What Is Subprime Mortgage
Subprime mortgage that happen in United State had caused the world economy in depression since fourth quarter in 2007. So what subprime mortgage is? Let us go deeper inside to know more about it.
Obviously, subprime mortgage is related to property sector. Subprime is a classification for a borrower with lower credibility and mortgage is lender’s security for a debt given to borrowers. Subprime mortgage can means lending money to borrowers with lower credibility and in return they use property as mortgage. Even a child will know that don’t lend money to low credibility friend but why does adults or big company tend to believe those people by lending money to them.
This is the whole scenario of subprime mortgage crisis:
Mortgage broker lend the money to borrower with lower credibility. Then the broker sells the mortgage to a bank which in turn again the bank sells the mortgage to investment firm. The bank and investment firm every month receive cheque from the repayment of the borrower. The investment firm fulfill the demand of investor outside by selling shares of the income or mortgages backed security.

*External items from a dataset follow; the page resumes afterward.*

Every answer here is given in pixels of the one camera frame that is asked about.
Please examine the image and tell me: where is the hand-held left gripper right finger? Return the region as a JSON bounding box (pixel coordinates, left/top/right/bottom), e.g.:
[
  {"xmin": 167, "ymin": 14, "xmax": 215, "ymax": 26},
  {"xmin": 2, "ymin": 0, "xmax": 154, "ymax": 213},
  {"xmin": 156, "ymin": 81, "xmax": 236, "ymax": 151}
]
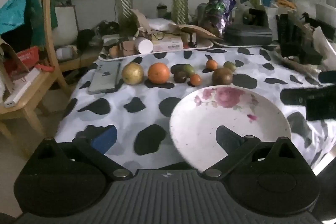
[{"xmin": 202, "ymin": 125, "xmax": 305, "ymax": 180}]

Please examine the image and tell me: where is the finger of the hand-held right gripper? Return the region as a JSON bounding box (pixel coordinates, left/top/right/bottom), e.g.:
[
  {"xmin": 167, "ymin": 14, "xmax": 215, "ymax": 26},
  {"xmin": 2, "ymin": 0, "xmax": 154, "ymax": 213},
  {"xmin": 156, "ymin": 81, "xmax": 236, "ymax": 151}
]
[
  {"xmin": 280, "ymin": 87, "xmax": 320, "ymax": 107},
  {"xmin": 318, "ymin": 70, "xmax": 336, "ymax": 84}
]

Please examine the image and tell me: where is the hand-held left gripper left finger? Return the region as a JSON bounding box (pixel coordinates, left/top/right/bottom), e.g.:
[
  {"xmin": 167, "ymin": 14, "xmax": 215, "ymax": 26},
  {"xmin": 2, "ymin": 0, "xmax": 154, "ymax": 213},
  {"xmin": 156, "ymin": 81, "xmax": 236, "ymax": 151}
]
[{"xmin": 34, "ymin": 124, "xmax": 132, "ymax": 181}]

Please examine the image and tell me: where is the white floral plate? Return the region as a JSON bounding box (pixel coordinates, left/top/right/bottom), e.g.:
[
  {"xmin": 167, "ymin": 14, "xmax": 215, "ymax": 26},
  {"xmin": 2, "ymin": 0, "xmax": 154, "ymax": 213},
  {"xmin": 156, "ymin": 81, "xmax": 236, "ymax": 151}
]
[{"xmin": 169, "ymin": 85, "xmax": 292, "ymax": 172}]

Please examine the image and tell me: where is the large brown round fruit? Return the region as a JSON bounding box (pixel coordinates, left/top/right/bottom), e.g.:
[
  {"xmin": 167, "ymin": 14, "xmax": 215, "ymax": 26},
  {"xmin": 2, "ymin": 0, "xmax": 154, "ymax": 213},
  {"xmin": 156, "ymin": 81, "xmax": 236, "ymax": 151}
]
[{"xmin": 211, "ymin": 68, "xmax": 234, "ymax": 86}]

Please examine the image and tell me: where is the yellow pear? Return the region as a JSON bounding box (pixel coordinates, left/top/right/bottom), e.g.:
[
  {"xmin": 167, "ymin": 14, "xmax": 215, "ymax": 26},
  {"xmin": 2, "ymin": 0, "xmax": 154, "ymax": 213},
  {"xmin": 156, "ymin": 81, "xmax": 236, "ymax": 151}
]
[{"xmin": 121, "ymin": 62, "xmax": 145, "ymax": 85}]

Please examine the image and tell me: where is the green round fruit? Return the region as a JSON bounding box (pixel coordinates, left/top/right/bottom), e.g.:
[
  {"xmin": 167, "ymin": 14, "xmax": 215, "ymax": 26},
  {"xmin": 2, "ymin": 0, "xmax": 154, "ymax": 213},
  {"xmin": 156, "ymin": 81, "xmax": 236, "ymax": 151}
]
[{"xmin": 223, "ymin": 61, "xmax": 236, "ymax": 73}]

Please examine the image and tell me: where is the dark purple passion fruit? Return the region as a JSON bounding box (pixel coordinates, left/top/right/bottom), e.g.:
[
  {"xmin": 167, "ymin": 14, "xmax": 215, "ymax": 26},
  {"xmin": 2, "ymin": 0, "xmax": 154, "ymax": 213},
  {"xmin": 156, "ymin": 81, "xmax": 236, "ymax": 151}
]
[{"xmin": 173, "ymin": 71, "xmax": 188, "ymax": 84}]

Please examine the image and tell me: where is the green oval fruit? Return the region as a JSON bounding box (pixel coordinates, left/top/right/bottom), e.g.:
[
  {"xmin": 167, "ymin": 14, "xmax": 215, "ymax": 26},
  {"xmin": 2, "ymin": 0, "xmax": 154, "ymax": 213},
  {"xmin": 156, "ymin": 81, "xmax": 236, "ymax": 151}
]
[{"xmin": 183, "ymin": 64, "xmax": 196, "ymax": 77}]

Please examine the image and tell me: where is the large orange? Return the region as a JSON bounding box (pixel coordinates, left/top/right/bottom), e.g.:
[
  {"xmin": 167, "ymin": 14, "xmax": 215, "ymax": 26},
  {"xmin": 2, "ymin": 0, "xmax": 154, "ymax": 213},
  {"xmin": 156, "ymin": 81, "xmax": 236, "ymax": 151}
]
[{"xmin": 147, "ymin": 63, "xmax": 171, "ymax": 84}]

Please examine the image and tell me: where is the cow print tablecloth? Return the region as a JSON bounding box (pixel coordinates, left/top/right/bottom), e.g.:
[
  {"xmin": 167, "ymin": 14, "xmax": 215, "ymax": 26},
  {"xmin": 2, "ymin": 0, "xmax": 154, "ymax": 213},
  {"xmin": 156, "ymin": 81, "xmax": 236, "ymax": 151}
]
[{"xmin": 54, "ymin": 47, "xmax": 336, "ymax": 174}]

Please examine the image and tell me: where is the black desk organizer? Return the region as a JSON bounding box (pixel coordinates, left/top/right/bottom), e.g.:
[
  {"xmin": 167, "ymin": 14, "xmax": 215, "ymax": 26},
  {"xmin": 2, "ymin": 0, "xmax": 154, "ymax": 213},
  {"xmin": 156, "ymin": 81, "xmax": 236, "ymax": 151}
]
[{"xmin": 277, "ymin": 13, "xmax": 323, "ymax": 65}]

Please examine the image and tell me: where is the grey flat box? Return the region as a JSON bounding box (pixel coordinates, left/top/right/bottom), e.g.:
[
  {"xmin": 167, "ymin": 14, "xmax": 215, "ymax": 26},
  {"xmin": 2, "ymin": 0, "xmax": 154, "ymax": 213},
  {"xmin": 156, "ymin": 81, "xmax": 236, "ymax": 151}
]
[{"xmin": 88, "ymin": 62, "xmax": 122, "ymax": 95}]

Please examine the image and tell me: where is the white plastic container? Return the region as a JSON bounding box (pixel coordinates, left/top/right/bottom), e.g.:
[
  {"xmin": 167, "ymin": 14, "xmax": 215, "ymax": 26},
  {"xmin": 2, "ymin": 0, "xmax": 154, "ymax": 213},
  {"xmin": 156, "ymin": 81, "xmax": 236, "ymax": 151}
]
[{"xmin": 315, "ymin": 3, "xmax": 336, "ymax": 20}]

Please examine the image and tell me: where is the black zip case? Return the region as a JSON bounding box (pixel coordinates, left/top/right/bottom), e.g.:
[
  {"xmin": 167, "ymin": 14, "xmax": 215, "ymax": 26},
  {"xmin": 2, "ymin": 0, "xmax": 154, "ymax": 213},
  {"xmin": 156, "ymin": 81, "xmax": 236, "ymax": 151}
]
[{"xmin": 224, "ymin": 24, "xmax": 273, "ymax": 46}]

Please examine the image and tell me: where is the wooden chair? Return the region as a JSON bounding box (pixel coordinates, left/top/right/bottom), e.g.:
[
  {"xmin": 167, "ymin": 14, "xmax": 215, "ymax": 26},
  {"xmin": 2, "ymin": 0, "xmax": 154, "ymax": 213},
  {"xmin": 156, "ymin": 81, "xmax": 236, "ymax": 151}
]
[{"xmin": 0, "ymin": 0, "xmax": 72, "ymax": 159}]

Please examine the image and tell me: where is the small brown cardboard box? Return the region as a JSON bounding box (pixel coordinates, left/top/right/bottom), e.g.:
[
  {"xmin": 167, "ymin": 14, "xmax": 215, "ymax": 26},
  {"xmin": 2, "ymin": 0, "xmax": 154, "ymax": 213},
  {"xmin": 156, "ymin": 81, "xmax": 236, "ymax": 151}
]
[{"xmin": 119, "ymin": 40, "xmax": 137, "ymax": 56}]

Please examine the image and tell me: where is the long white box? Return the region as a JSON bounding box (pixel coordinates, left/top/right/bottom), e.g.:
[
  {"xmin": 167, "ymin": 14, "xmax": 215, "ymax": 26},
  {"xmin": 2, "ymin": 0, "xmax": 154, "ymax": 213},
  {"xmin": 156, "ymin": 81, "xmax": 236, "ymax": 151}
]
[{"xmin": 4, "ymin": 68, "xmax": 42, "ymax": 108}]

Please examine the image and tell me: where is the white cylinder container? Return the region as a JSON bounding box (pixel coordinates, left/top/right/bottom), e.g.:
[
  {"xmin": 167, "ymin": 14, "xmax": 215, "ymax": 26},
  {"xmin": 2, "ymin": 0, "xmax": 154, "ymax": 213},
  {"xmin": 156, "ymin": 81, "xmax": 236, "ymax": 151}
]
[{"xmin": 134, "ymin": 37, "xmax": 154, "ymax": 54}]

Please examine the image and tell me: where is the black round object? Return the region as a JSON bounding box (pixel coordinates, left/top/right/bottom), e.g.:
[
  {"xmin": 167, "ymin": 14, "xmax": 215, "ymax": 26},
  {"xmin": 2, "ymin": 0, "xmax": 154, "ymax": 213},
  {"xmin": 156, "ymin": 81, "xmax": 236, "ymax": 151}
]
[{"xmin": 77, "ymin": 29, "xmax": 95, "ymax": 51}]

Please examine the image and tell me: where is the white barcode box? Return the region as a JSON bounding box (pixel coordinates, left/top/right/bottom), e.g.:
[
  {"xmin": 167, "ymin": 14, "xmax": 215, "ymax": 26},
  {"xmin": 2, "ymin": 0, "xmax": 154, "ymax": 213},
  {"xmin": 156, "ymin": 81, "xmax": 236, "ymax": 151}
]
[{"xmin": 151, "ymin": 36, "xmax": 184, "ymax": 52}]

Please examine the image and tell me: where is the brown cardboard sheet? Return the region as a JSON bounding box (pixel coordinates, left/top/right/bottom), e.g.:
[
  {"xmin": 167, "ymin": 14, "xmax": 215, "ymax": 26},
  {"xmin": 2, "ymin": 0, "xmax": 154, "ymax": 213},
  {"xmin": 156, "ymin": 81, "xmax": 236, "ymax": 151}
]
[{"xmin": 171, "ymin": 24, "xmax": 219, "ymax": 39}]

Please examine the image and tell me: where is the red packet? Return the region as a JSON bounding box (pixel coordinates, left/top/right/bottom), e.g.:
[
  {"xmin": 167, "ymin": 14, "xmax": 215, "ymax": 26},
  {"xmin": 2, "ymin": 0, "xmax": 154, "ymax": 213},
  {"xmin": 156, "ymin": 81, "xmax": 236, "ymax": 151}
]
[{"xmin": 4, "ymin": 46, "xmax": 40, "ymax": 75}]

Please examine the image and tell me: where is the purple foil bag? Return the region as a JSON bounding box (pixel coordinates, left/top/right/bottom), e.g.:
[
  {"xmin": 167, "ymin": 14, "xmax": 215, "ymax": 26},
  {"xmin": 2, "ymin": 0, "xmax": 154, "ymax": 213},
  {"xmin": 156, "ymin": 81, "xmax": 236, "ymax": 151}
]
[{"xmin": 205, "ymin": 0, "xmax": 237, "ymax": 37}]

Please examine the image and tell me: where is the white bucket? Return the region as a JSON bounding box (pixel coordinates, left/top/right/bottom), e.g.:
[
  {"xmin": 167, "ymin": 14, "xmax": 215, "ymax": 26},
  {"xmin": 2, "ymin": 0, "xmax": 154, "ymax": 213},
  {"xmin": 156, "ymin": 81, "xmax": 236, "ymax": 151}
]
[{"xmin": 52, "ymin": 6, "xmax": 79, "ymax": 46}]

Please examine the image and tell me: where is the brown paper bag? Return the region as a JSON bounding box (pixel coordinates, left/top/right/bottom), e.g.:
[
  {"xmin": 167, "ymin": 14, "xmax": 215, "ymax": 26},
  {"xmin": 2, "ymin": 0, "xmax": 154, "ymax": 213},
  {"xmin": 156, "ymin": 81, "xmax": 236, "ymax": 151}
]
[{"xmin": 131, "ymin": 9, "xmax": 153, "ymax": 37}]

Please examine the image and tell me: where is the teal plastic bag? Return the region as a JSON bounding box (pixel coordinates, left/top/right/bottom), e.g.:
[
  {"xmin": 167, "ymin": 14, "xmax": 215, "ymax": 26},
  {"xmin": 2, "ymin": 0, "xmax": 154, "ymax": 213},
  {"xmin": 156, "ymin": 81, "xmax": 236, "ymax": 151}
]
[{"xmin": 0, "ymin": 0, "xmax": 58, "ymax": 47}]

Mortgages backed security is most investor favorite as it is stable. The problems arise when the qualification of getting loan is looser and looser. Even those without stable income also able to borrow money from mortgage broker as long as they want to borrow. The bank doesn’t care much about the background of borrower as they are selling the mortgage to investment firm.
All the things go so well if the borrower able to repay their debt. However, most of borrower with low income start to struggle paying back the loan and some even default it. When all borrowers facing problem of paying back, the investment firm also facing problem with the security issued. Investor start nervous and sell all the shares or bond they have.
The subprime mortgage crisis which occur in 2007 had affected all the investor all over the world. Things might repeat in the future as human is always greedy, so better learn from the history.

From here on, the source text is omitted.